This thread has been locked.

If you have a related question, please click the "Ask a related question" button in the top right corner. The newly created question will be automatically linked to this question.

AM6442: Does the ICSSG1 PRU0 supports assembly instruction DMB, DSB, ISB

Part Number: AM6442

Hello,

Does the ICSSG1 PRU0 supports assembly instruction like DMB, DSB and ISB? The doc PRU Assembly Instruction User Guide does not mention the three instructions.

Where can I find how many instruction cycles each of the PRU assembly instruction costs? Such as SBBO, LBBO?

  • edited April 21, 2022

    Hello,

    General answers

    If the assembly instruction is not listed in the PRU Assembly Instruction User Guide (https://www.ti.com/lit/spruij2), then it does not exist for the PRU. The PRU does not support DMB, DSB, and ISB.

    For read latencies, take a look at the PRU Read Latencies App note (https://www.ti.com/lit/sprace8 ). We have not yet added AM64x to this document, but the basics will still apply:
    1) all PRU instructions that are not memory reads execute in a single PRU clock cycle
    2) PRU write instructions to memory locations outside of the PRU subsystem are fire-and-forget.

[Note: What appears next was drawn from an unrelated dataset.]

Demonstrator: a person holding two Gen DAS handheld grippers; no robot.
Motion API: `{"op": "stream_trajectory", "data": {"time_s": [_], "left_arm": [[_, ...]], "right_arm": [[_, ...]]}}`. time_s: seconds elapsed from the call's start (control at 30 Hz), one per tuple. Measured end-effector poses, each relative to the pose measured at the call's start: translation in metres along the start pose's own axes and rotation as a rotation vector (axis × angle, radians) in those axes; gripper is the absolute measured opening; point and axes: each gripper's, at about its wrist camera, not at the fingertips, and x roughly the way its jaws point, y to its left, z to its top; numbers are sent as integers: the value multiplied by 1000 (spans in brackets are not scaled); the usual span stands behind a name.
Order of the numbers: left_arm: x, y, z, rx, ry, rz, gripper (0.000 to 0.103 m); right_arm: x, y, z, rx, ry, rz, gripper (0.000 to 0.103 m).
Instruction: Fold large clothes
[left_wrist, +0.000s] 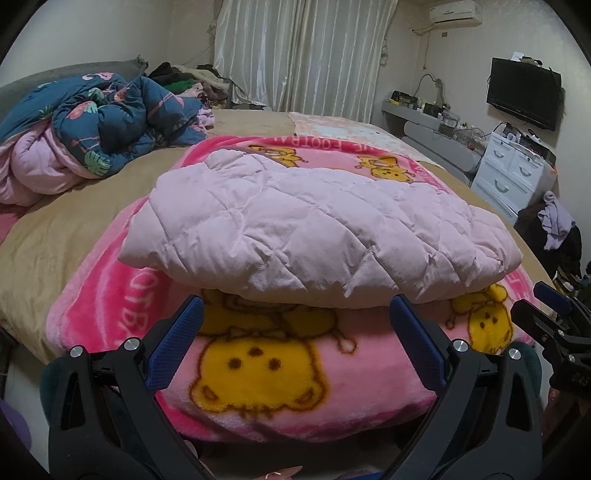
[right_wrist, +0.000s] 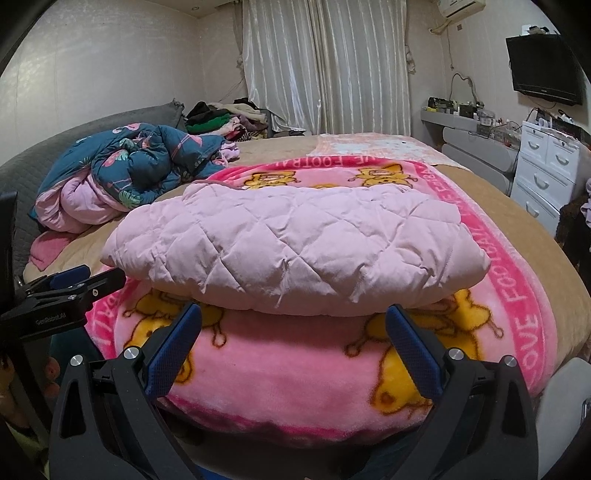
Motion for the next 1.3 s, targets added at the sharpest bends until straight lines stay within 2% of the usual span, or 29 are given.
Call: {"op": "stream_trajectory", "data": {"time_s": [1.3], "left_arm": [[-2, 3, 0, 8, -7, 26, 94]], "right_arm": [[1, 2, 0, -1, -1, -4, 99]]}}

There are buffers between the PRU subsystem and the rest of the device. It takes one clock cycle for SBBO to write to the system bus buffer. Then the PRU will move to the next assembly command without waiting for the write to complete. It may take additional time for the value written to the buffer to travel through the system busses and eventually update the external memory address. 
    3) PRU write instructions to memory locations within the PRU subsystem take one clock cycle, plus any arbitration delay. This is because there are no buffers between the PRU core and memory internal to the PRU subsystem. Thus, if another core is using the ICSS bus, the PRU core has to wait for the bus to become available before it can perform a write. See the "super deep dive" section below for information on how to calculate arbitration delay.
    4)
    PRU read instructions will take multiple PRU clock cycles, depending on how far away the destination memory is.

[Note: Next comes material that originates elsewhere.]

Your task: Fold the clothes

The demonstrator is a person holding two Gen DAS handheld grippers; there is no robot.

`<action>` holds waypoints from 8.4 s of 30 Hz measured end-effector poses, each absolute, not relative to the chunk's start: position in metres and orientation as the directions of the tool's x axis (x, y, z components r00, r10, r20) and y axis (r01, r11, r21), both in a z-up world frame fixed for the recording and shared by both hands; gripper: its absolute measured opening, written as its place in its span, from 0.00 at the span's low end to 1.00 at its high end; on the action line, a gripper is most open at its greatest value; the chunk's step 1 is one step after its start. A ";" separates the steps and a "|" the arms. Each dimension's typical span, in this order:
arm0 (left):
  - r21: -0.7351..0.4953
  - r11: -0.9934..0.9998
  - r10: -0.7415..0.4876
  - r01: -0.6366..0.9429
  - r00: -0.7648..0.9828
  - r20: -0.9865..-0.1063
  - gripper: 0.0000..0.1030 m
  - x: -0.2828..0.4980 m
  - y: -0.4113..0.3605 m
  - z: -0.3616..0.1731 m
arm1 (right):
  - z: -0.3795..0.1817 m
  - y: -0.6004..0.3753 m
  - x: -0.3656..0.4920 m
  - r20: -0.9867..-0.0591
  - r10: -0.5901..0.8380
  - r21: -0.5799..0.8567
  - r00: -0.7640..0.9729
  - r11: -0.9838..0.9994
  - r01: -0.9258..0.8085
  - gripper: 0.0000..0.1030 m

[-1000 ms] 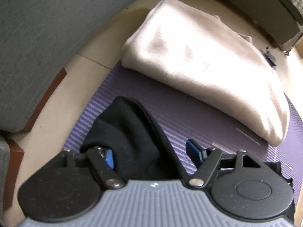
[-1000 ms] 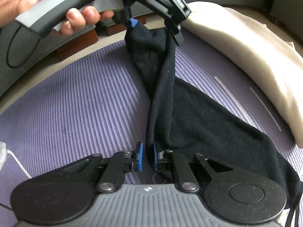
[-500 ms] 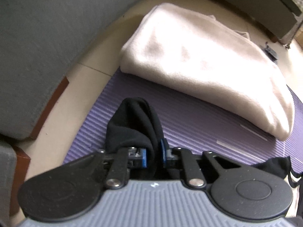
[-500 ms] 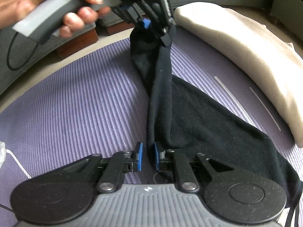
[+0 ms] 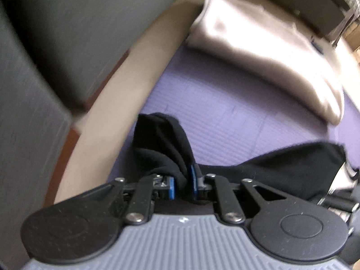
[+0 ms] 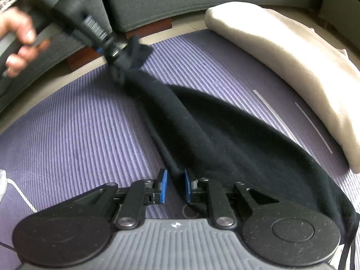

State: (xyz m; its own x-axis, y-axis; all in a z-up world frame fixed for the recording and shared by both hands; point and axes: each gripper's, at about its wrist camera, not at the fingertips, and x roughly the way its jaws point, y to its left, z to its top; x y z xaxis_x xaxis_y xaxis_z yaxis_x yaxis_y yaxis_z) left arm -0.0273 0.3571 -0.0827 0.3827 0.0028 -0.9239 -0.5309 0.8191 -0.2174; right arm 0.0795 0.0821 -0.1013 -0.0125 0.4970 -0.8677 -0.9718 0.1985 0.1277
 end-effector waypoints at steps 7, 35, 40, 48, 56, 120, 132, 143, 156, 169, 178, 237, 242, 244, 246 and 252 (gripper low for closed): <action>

    Super deep dive on LBBO with PRU DRAM, for PRU-ICSS devices and AM65x

    LBBO takes 3 clock cycles to get the first 4 bytes of data from PRU internal memory. Every additional 4 bytes adds 1 clock.
    for example,  LBBO loadDestination, loadAddress, 0, 16
    takes 3 clocks to load the first 4 Bytes, and 3 clocks to load the next 12 Bytes

    While we are going SUPER in depth here, let's also talk about arbitration delay:

    Any time a PRU core performs a load from internal memory, there is a chance that another core is already accessing that memory.

    The ICSS bus is 4 Bytes wide, so if another core is performing an atomic write of x Bytes then it will take ceil(x/4) PRU clocks for the write to occur. E.g., a write of 30 bytes would take ceil(30/4) = ceil(7.5) = 8 PRU clocks to complete.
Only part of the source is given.